CJEU rules on cloud based services for making available copies of TV programmes
Published on 20th Dec 2017
Case C-265/16 of the Court of Justice of the European Union provides further guidance on the right of communication to the public, in the sense that making available network private video recording services may not be covered by Article 5.2.b) of Directive 2001/29/EC. Making copies of TV programmes saved in the cloud is a different means of transmission, which means that it must receive the consent of the right holders concerned.
The case in question deals with a reference for a preliminary ruling by the Tribunale di Torino (District Court, Turin, Italy), seeking guidance on the application of the private copying exception within Article 5.2.b) of Directive 2001/29/EC of the European Parliament and of the Council, of 22 May 2001, on the harmonisation of certain aspects of copyright and related rights in the information society, amidst proceedings brought by VCAST against RTI before said court, seeking a declaration of the lawfulness of its activity.
The VCAST service consists in an Internet-based video recording system, with storage space within the cloud, for terrestrial TV programmes, among which those of RTI in Italy are included. The functioning of the service is as follows: the user selects a programme on the VCAST website, which includes all the programming of the television channels covered by the service provided by that company, being able to specify either a certain programme or a time slot; subsequently VCAST picks up the television signal using its own antennas and records the time slot for the selected programme in the cloud data storage space indicated and purchased from another provider, by the user.
In essence, the referring Court is enquiring as to whether Article 5.2.b) of Directive 2001/29/EC precludes national legislation which permits a commercial undertaking to provide private individuals with a cloud service for the remote recording of private copies of works protected by copyright, by means of a computer system, by actively involving itself (the commercial undertaking) in the recording, without the right holders consent.
The Court of Justice of the European Union (CJEU) departs from the premise that, according to settled case-law, Article 5.2.b) of the mentioned Directive must be interpreted strictly, as a provision that settles an exception of a general principle (right to authorise/prohibit any communication to the public) established by the same Directive. In addition, this exception must not be interpreted as requiring the right holder to tolerate infringements of his rights which may accompany the making of private copies within the exception (i.e. communication to the public).

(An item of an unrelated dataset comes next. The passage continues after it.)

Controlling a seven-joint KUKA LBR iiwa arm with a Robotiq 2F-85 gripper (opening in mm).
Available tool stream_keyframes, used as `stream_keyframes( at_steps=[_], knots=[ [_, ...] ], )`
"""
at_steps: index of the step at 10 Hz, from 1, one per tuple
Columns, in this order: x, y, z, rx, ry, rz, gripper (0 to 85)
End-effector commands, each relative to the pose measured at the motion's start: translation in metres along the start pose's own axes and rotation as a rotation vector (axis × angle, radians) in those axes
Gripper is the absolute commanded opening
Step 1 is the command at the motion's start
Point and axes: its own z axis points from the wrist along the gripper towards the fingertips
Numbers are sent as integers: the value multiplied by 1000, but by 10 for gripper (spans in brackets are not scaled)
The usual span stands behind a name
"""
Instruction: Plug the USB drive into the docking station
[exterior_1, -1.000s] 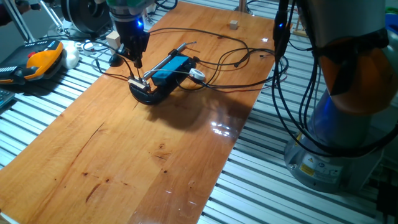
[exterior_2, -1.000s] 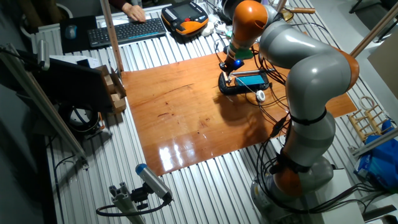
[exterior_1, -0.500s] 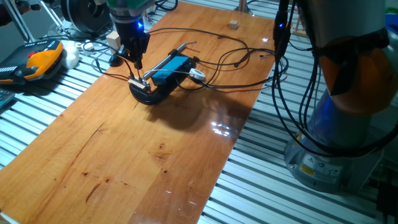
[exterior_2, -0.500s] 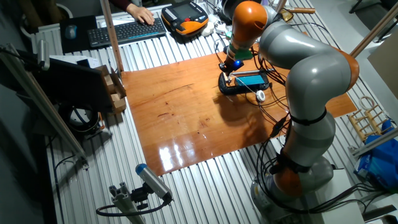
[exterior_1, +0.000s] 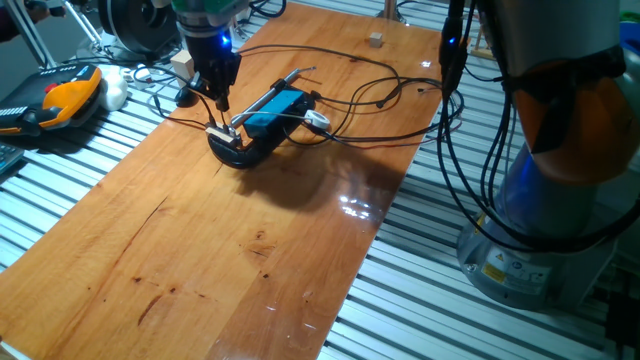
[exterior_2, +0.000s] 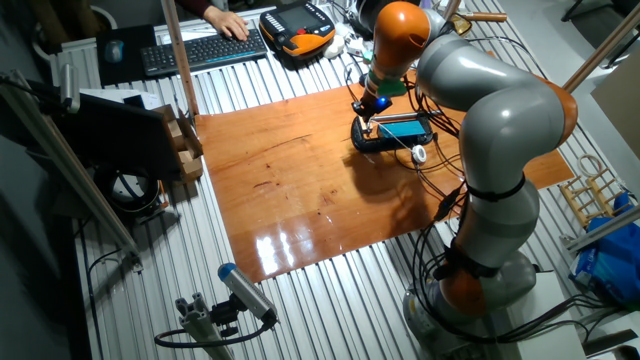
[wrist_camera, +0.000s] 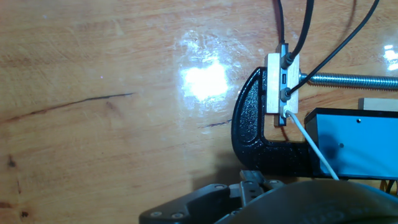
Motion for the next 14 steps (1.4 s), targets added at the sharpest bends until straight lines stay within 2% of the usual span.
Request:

The key elements of the CJEU’s reasoning are the following:
- The original broadcast and the subsequent “transmission” made by the service provider at issue at the main proceeding are seen as different means of transmission for the protected works, and each was intended for its own public.
- The service provider of the service does not only arrange for the reproduction, it also provides access to the TV programmes to be recorded remotely, therefore it has a dual functionality.
- Article 5(2)(b) of Directive 2001/29/EC must be understood in a way that the private copying exception prohibits the right holder from relying on his exclusive right to authorise or prohibit reproductions by persons who make private copies of his works. The prohibition for the right holder to rely on his exclusive right to authorise or prohibit reproductions by individuals for non-commercial purposes must not be understood as requiring, beyond that express limitation, the copyright holder to tolerate infringements of his rights that may accompany the making of private copies, such as acts of communications to the public.
- Article 3 and Recital 23 of Directive 2001/29/EC lead us to conclude that their interpretation must be that any communication to the public requires the right holder’s consent and any transmission or retransmission of a work to the public by wire or wireless means should be interpreted as an act of communication to the public.
Taking those factors into consideration, it can be inferred that the CJEU places importance on those ‘accompanying’ acts (i.e. communications to the public) which may result in a copyright infringement, apart from the private copying exception which protects individuals when making private copies of works for their personal use.
Thus, the CJEU provides further guidance on the right of communication to the public while keeping in line with previous cases where the right of communication to the public was interpreted broadly, and the interests of the right holders prevailed. Such rights are understood, by the aforementioned decisions of the CJEU, as being a key feature for right holders to pursue actual control over their copyright works (specifically if a service provider uses a cloud based system to transmit its content to a new public without any express consent). This is useful in relation to where the boundaries would be in similar cases, in order to be compatible with the reasoning of the CJEU.
In conclusion, Case C-265/16 is in line with the previous decisions of the CJEU where the right of communication to the public is interpreted in a broad sense, including all transmissions of the protected works irrespective of the means or technical process used. Essentially, the importance of the decision is that making copies through the cloud and then granting access to them would not deprive right holders of their exclusive right of communication to the public, hence the necessary consent of the right holder concerned.